RE: Is there anyway to resize record batches

Lee, David (PAG) Mon, 27 Nov 2023 11:40:00 -0800

I am using Snowflake's bulk ingestion.. It works fine.. The issue is that the 
size of the BULK insert is determined by the ADBC go code and it sends array 
bind inserts that correlate with arrow record batches..


Unfortunately the arrow record batches are not optimized for bulk insert.

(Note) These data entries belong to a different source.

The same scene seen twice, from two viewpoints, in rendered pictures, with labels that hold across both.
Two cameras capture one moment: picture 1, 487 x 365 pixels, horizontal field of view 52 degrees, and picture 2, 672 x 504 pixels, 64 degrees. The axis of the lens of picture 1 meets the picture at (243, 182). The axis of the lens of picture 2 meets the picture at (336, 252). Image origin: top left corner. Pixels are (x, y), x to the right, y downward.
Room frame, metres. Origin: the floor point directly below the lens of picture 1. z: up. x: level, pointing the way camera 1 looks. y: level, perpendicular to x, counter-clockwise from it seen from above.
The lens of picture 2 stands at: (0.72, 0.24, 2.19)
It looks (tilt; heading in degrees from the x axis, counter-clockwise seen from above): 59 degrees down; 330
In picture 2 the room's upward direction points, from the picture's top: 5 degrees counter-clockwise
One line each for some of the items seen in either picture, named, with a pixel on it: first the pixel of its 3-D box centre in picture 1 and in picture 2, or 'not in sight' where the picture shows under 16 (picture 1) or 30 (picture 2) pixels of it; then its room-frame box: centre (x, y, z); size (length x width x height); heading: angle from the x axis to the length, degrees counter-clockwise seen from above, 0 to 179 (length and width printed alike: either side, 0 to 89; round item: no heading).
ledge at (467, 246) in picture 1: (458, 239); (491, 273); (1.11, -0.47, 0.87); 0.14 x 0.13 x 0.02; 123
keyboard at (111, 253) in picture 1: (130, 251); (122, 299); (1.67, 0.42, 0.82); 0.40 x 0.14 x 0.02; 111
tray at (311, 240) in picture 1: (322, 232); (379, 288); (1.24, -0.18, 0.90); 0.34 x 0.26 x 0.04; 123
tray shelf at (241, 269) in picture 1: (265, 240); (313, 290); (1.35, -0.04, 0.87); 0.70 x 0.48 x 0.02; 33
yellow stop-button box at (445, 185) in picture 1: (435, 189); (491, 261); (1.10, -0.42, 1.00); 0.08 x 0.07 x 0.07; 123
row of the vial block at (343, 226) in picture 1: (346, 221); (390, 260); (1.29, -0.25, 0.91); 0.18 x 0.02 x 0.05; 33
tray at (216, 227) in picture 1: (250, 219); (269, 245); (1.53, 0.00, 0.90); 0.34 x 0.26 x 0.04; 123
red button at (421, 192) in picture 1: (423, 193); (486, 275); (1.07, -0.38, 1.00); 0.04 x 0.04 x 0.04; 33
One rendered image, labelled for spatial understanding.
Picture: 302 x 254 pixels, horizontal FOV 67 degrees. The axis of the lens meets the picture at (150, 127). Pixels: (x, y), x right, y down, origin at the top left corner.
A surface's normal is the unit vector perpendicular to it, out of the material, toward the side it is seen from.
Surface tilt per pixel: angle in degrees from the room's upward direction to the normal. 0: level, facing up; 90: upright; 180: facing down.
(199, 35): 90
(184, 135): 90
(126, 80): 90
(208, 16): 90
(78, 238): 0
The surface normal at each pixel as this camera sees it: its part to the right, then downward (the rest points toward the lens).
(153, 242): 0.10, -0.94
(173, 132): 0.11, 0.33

When reading a bunch of CSV files I end up with 3,000 record batches which 
range from 12k to 300k records each. The CSV reader is 
multi-threaded/multi-core so the batch sizes are determined by the number of 
files / size of files being read in parallel.

This took me over 3 hours to insert this 36 million row arrow table into 
Snowflake using adbc_ingest().

If I re-org these 3,000 record batches in the table into 36 record batches of 1 
million records each.. adbc_ingest() only takes 3 minutes..

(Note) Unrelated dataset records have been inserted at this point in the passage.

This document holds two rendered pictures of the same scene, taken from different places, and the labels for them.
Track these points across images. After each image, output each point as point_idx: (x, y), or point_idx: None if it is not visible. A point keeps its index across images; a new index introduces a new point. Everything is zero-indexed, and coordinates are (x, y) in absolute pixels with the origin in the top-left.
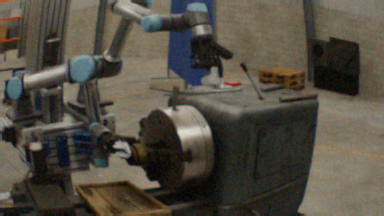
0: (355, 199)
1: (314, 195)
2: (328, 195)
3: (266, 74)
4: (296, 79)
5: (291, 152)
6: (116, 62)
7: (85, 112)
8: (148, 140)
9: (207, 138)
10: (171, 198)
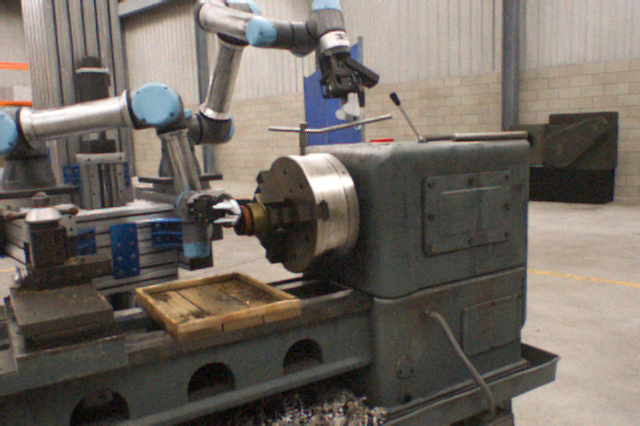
0: None
1: (544, 343)
2: (577, 347)
3: None
4: None
5: (483, 220)
6: (222, 120)
7: (174, 188)
8: (269, 198)
9: (348, 187)
10: (303, 294)
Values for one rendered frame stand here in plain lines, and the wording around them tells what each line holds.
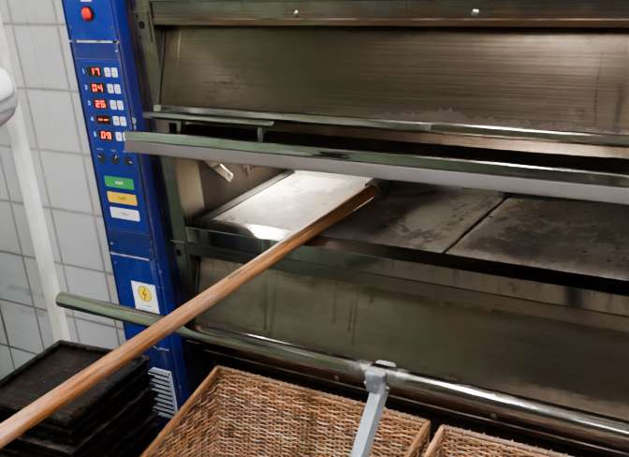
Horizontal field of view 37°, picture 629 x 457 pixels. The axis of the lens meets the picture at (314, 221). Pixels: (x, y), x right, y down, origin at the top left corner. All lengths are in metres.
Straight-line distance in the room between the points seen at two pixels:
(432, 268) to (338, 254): 0.21
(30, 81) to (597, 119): 1.35
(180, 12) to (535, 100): 0.76
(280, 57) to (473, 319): 0.63
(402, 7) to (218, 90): 0.45
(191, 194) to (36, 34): 0.52
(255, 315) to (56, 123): 0.67
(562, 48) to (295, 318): 0.83
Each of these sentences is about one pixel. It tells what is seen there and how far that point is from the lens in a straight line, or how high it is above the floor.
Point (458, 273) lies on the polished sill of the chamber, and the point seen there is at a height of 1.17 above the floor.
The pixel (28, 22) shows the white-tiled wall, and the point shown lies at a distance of 2.28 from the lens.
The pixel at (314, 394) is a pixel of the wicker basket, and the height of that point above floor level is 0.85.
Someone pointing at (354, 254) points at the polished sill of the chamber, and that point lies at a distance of 1.86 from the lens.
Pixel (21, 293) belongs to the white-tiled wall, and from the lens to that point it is 2.65.
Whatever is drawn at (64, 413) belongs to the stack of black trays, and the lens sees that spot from 2.09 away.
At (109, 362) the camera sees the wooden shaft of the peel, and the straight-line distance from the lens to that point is 1.53.
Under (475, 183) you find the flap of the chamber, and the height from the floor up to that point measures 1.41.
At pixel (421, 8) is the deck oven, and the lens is 1.64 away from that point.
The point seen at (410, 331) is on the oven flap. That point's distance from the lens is 1.87.
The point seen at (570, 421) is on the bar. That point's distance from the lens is 1.35.
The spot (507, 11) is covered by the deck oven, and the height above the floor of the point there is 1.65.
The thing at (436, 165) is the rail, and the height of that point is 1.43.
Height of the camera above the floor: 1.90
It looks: 21 degrees down
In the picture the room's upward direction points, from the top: 6 degrees counter-clockwise

I opened up an issue with sample code I used to optimize the size of bind 
inserts sent to Snowlake..
https://github.com/apache/arrow-adbc/issues/1322

In the snowflake history log I can see inserts happening in bulk in 1 million 
row chunks..

CREATE OR REPLACE TEMPORARY STAGE SYSTEM$BIND file_format=(type=csv 
field_optionally_enclosed_by='"')
136ms
Go 1.6.22
 
INSERT INTO xyz VALUES (?, ?, ?, ?, ?)
2.9s
82.6MB
Go 1.6.22
1.0M

Before the re-org it would look something like 12K rows..

CREATE OR REPLACE TEMPORARY STAGE SYSTEM$BIND file_format=(type=csv 
field_optionally_enclosed_by='"')
136ms
Go 1.6.22
 
INSERT INTO xyz VALUES (?, ?, ?, ?, ?)
2.9s
82.6MB
Go 1.6.22
12K

Those chunks just happen to match the size of record batches..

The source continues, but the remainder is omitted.